▶ **PROBLEM TO WORK ON**
Each line holding the word "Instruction" must appear in the answer, copied from the entries.

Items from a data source
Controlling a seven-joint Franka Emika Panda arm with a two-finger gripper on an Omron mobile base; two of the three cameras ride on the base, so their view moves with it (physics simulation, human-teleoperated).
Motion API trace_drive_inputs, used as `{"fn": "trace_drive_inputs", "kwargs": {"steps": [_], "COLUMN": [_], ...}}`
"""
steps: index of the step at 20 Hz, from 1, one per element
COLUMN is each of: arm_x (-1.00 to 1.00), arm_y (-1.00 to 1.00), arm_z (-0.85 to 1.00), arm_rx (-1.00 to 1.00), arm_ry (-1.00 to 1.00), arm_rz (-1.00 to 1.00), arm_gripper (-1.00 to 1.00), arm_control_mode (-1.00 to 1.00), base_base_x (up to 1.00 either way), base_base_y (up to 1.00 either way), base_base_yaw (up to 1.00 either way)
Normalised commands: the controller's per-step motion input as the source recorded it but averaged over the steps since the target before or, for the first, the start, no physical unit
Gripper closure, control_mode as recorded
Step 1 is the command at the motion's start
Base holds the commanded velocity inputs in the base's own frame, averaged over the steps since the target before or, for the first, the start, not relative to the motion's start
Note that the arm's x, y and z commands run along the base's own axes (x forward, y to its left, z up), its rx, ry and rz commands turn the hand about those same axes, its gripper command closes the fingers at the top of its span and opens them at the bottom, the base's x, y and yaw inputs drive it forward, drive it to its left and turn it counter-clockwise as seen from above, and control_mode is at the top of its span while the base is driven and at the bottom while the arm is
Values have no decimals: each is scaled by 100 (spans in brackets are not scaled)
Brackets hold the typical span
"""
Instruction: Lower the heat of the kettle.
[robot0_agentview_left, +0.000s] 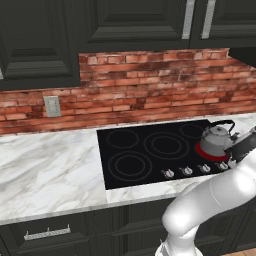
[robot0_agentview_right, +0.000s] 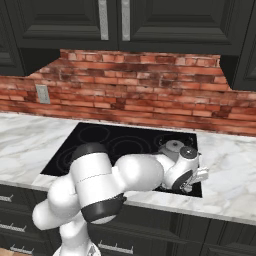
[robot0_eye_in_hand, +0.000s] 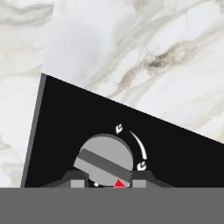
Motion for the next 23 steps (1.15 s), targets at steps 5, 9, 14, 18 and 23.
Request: {"fn": "trace_drive_inputs", "kwargs": {"steps": [5, 9, 14, 18, 23], "arm_x": [-41, -45, -49, -48, -42], "arm_y": [-34, -34, -32, -29, -26], "arm_z": [0, 0, 0, 0, 0], "arm_rx": [0, 0, 1, 4, 5], "arm_ry": [0, 0, 0, 0, 0], "arm_rz": [-32, -34, -35, -35, -35], "arm_gripper": [100, 100, 100, 100, 100], "arm_control_mode": [-100, -100, -100, -100, -100], "base_base_x": [0, 0, 0, 0, 0], "base_base_y": [0, 0, 0, 0, 0], "base_base_yaw": [0, 0, 0, 0, 0]}}
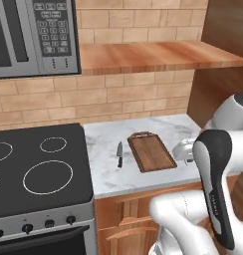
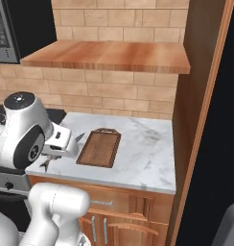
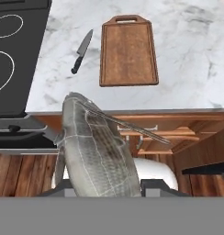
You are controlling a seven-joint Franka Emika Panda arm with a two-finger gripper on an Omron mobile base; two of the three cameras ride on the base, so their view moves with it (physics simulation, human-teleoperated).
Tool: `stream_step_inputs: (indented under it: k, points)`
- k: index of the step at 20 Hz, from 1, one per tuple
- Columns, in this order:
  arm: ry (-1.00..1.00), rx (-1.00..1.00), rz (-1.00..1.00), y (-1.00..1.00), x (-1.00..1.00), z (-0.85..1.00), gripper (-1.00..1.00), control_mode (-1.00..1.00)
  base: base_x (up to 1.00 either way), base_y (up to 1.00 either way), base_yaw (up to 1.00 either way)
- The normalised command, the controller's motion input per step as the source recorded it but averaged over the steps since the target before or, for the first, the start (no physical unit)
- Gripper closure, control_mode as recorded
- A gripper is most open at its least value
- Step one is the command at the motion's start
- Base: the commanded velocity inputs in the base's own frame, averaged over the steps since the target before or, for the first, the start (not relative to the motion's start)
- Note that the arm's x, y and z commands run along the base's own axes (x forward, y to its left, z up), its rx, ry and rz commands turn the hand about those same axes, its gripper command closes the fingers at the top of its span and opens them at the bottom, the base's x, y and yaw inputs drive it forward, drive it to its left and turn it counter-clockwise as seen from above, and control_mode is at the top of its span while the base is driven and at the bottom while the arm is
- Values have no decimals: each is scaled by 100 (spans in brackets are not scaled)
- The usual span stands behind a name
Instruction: Retrieve the fish from the fridge and place it on the cutting board.
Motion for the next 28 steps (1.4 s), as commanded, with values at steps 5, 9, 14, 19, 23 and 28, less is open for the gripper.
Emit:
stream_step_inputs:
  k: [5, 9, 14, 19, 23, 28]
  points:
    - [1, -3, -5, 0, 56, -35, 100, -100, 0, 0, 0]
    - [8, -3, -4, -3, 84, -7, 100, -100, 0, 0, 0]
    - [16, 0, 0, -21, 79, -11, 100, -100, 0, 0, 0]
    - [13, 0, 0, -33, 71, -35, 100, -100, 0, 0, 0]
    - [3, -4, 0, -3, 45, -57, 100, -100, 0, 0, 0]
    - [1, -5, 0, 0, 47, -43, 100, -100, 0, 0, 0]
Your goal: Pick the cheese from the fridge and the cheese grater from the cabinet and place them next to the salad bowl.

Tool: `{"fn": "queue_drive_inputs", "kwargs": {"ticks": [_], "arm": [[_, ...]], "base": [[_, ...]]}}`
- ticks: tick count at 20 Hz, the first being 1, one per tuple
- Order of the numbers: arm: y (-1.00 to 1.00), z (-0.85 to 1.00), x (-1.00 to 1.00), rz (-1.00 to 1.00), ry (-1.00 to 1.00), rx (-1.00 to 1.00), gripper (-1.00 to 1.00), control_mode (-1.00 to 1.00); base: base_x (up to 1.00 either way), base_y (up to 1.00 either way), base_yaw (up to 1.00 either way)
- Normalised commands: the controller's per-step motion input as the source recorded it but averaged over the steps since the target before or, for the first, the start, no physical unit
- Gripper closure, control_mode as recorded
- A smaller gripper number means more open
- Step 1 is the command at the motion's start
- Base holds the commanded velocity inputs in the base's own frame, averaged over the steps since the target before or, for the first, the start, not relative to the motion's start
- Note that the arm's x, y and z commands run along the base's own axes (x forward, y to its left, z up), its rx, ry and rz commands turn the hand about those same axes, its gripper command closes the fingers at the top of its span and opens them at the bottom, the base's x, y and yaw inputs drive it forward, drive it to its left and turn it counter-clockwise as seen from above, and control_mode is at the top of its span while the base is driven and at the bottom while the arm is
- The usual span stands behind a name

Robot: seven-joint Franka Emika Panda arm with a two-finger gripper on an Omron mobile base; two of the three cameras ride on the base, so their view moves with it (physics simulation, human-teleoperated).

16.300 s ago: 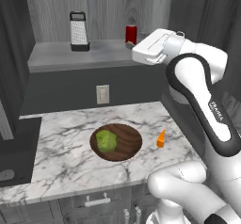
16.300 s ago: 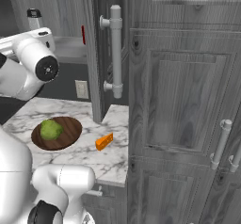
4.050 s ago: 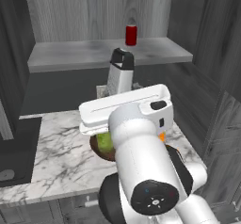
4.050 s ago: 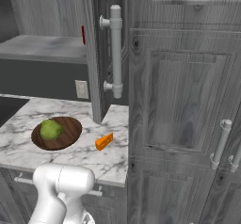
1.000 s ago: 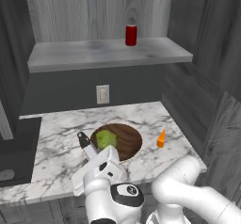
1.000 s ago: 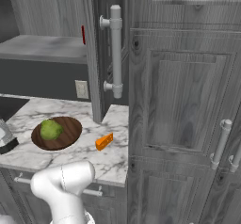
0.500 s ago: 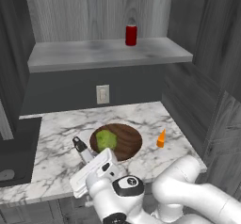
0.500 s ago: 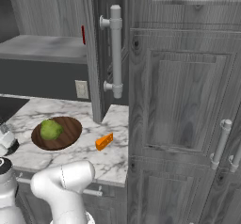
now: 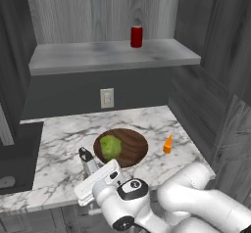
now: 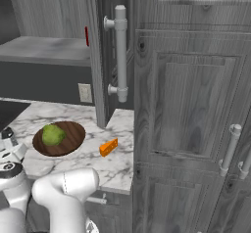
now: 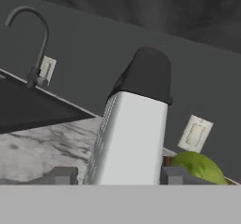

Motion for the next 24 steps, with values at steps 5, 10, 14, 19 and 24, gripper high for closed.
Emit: {"fn": "queue_drive_inputs", "kwargs": {"ticks": [5,10,14,19,24], "arm": [[0.15,-0.46,0.22,0.0,0.09,0.09,1.0,-1.0],[0.08,-0.58,0.24,0.0,0.11,0.09,1.0,-1.0],[0.04,-0.52,0.26,0.0,0.05,0.07,1.0,-1.0],[0.04,-0.51,0.05,0.0,0.04,0.08,-1.0,-1.0],[0.0,-0.39,-0.14,0.02,0.0,0.1,-1.0,-1.0]], "base": [[0.0,0.0,0.0],[0.0,0.0,0.0],[0.0,0.0,0.0],[0.0,0.0,0.0],[0.0,0.0,0.0]]}}
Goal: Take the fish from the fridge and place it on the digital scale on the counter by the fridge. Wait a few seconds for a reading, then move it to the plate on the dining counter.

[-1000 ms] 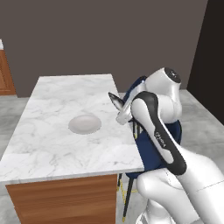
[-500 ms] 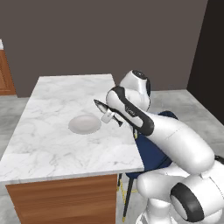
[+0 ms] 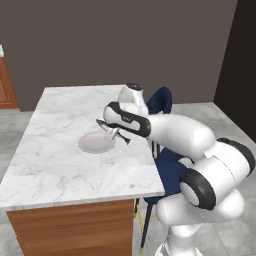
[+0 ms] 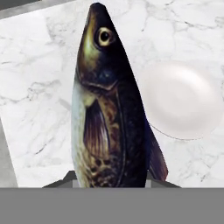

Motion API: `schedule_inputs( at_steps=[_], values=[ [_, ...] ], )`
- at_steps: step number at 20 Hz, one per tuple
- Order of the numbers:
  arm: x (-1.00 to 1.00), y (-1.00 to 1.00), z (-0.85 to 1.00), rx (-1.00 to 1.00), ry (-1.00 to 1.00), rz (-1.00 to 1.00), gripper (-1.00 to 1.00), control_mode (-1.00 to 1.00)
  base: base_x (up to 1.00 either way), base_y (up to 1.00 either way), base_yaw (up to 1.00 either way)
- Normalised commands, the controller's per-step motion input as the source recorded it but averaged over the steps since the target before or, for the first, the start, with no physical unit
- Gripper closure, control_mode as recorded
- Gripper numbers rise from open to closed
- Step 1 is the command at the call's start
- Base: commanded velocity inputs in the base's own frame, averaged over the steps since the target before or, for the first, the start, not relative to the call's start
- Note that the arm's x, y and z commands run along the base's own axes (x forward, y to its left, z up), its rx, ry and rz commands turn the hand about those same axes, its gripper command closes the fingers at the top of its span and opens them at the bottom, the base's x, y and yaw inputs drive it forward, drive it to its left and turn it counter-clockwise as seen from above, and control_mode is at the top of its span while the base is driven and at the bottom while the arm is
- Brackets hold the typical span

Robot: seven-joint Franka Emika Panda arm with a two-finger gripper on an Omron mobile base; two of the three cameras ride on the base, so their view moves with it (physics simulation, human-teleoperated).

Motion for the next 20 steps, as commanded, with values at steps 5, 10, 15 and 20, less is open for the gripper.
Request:
schedule_inputs(
  at_steps=[5,10,15,20],
  values=[
    [0.25,0.00,-0.40,-0.12,0.00,0.00,1.00,-1.00,0.00,0.00,0.00],
    [0.37,0.00,-0.30,-0.06,0.00,0.00,1.00,-1.00,0.00,0.00,0.00],
    [0.45,0.00,-0.28,-0.01,0.00,0.00,1.00,-1.00,0.00,0.00,0.00],
    [0.52,0.00,-0.34,-0.01,0.00,0.00,1.00,-1.00,0.00,0.00,0.00]
  ],
)
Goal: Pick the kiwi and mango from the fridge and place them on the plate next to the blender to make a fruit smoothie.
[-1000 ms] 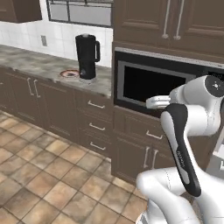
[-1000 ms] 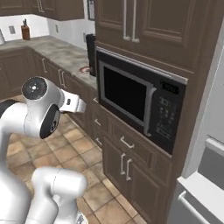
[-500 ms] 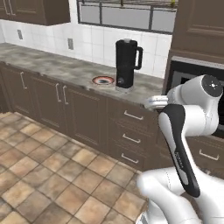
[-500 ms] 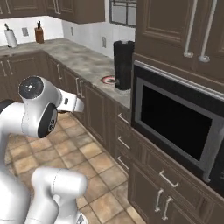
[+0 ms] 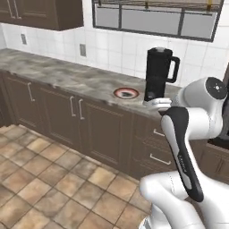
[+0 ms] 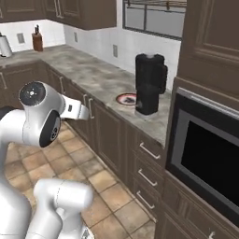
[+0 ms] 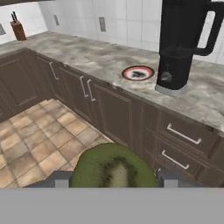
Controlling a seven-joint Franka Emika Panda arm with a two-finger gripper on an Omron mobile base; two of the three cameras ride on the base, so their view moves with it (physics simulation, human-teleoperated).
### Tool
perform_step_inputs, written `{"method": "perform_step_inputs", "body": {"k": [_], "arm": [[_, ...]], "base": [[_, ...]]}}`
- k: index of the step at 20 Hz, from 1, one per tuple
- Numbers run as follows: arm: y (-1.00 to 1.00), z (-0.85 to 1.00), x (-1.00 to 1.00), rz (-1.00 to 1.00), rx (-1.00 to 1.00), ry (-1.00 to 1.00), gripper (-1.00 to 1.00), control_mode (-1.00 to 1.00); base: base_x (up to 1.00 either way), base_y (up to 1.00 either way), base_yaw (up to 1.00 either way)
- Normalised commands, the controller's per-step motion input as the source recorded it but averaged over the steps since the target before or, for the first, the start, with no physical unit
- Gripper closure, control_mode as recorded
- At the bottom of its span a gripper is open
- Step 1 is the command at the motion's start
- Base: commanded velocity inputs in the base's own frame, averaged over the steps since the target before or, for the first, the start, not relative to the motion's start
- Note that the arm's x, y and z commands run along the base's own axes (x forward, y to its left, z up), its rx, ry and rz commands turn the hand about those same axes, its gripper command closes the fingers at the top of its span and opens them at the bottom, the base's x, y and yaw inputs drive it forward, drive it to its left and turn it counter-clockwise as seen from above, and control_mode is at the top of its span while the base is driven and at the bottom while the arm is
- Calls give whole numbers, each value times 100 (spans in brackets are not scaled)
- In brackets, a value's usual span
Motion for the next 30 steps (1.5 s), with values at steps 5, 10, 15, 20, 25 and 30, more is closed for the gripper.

▶ **OUTPUT OF THE TASK**
Instruction: Lower the heat of the kettle.
Instruction: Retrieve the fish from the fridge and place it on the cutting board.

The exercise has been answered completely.